Devant le Conseil des droits de l'homme, l'ambassadeur suisse auprès de l'ONU à Genève Valentin Zellweger a appelé mercredi les autorités à rechercher «des alternatives» à leur détention. Il leur demande aussi de garantir les droits de l'homme et les libertés fondamentales de toutes les personnes retenues. «La Suisse se tient prête à soutenir de tels efforts», a également expliqué l'ambassadeur. MSF a souhaité de son côté l'évacuation de tous les migrants et réfugiés détenus dans plusieurs sites en Libye.

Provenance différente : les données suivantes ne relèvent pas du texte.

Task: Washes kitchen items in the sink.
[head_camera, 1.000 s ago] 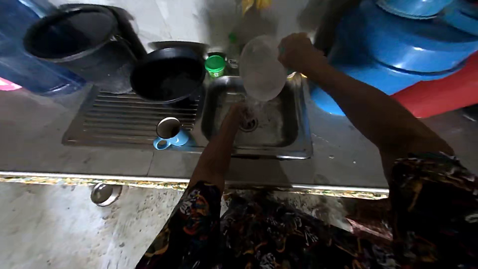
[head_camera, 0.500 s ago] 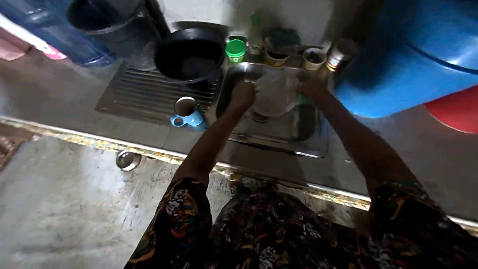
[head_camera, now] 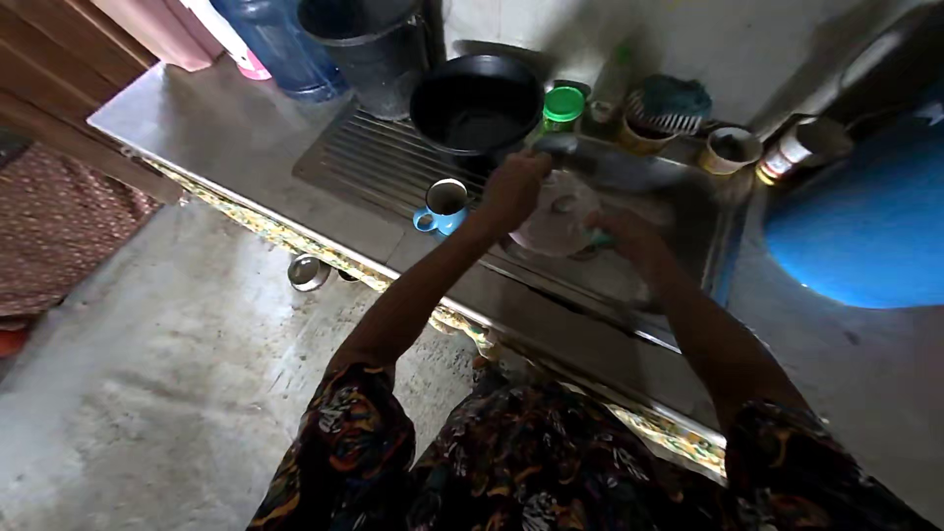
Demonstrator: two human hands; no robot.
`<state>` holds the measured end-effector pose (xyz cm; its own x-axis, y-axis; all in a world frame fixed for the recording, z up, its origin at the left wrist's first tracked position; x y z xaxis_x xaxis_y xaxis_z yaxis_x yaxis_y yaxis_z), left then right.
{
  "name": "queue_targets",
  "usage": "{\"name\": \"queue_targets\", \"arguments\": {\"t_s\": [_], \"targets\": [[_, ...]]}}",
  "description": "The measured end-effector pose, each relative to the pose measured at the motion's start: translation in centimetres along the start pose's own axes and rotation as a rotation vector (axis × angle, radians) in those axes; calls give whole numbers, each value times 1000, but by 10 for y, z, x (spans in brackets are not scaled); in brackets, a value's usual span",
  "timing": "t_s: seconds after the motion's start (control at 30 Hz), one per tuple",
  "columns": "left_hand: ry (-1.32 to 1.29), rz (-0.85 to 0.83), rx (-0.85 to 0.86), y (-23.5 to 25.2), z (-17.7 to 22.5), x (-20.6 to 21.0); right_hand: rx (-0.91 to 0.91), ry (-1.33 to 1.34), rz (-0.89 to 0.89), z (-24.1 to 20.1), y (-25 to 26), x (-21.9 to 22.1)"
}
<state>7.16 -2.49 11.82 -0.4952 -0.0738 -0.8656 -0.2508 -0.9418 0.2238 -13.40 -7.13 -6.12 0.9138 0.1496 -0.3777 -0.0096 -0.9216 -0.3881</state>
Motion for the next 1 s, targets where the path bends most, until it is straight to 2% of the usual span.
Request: {"name": "queue_targets", "arguments": {"t_s": [0.07,0.1,0.17,0.27,0.33,0.47,0.57,0.77,0.87,1.0], "targets": [[-31,54,2,-1,-14,-32,-31,6,3,-7,4,10],[-21,28,1,-3,-25,-42,-59,9,5,-11,6,15],[44,-132,-42,-9,-55,-44,-90,22,8,-15,12,24],[206,-392,-187,-24,-119,-12,-55,60,28,-15,17,35],[258,-479,-230,-36,-150,17,-62,48,28,-15,21,40],[241,-388,-276,-51,-172,35,-66,11,14,-19,22,48],[256,-308,-315,-52,-170,25,-48,27,29,-21,19,51],[360,-201,-424,-50,-190,-31,13,68,22,-30,7,77],[408,-135,-511,-50,-191,-71,-4,102,-29,-39,4,108],[388,-59,-491,-45,-201,-94,-38,114,-147,-54,8,163]]}}
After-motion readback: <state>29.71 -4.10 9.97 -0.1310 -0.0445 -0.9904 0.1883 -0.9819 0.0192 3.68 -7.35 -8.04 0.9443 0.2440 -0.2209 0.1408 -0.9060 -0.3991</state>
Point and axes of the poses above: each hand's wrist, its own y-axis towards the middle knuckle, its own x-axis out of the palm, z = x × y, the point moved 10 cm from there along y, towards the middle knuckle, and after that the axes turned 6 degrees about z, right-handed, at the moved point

Les forces du maréchal Haftar ont promis cette semaine d'intensifier les frappes aériennes contre leurs rivales du GNA, après avoir perdu Gharyan. Le maréchal avait fait de cette ville située à une centaine de kilomètres de Tripoli son centre opérationnel dans son offensive contre la capitale, à plus de 1000 km de son bastion de Benghazi (est). Les deux camps rivaux s'accusent mutuellement de recourir à des mercenaires étrangers et de profiter du soutien militaire, notamment aérien, de puissances étrangères.